Een maand na hun eerste ontmoeting ontving Jonas zijn eerste brief van Rhyme Hillyard. Hij had het meisje zo nu en dan in het gezelschap van haar ouders gezien in de Kerk op zondagochtend en dan had hij even vriendelijk naar haar geglimlacht, maar hij had geen kans gekregen om haar te vragen hoe het met haar ging zonder dat meneer en mevrouw Hillyard met hen mee luisterden. Tot zijn opluchting had hij Lloyd helemaal kunnen ontlopen - hij zag de man wel af en toe lopen in de hallen of enkele banken verderop zitten. Een enkele keer had hij oogcontact met hem gemaakt en de ander had naar hem geglimlacht, maar het was een lach geweest die zijn ogen niet had bereikt. De man bezorgde hem rillingen.

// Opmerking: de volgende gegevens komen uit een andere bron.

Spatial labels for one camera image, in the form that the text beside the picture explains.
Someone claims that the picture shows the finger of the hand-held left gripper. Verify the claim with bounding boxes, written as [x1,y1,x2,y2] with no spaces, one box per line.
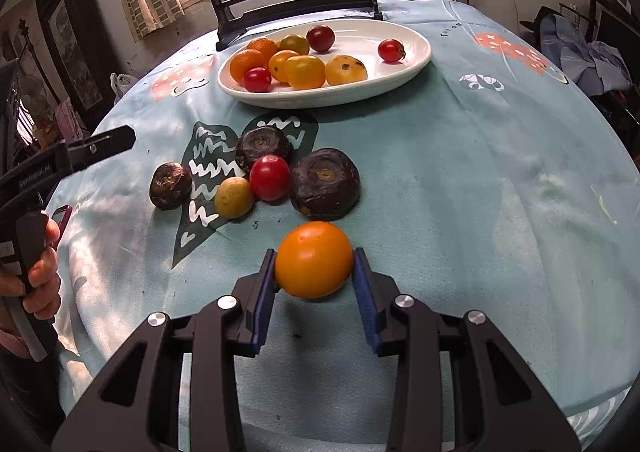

Het hele groepje in het algemeen begon hem ondertussen op te vallen. Het was een select groepje van mensen die vaak rond de Kerk te vinden waren en Jonas werd er een beetje oncomfortabel van. Dit waren de mensen die zijn geloof een slechte naam gaven en hij had er al aan zitten denken om het er met priester Campbell over te hebben bij de thee op zaterdag, maar had de moed nog niet echt kunnen vinden. Ze namen hun eigen regels veel te ver en hadden de echte essentie van het christendom duidelijk vergeten.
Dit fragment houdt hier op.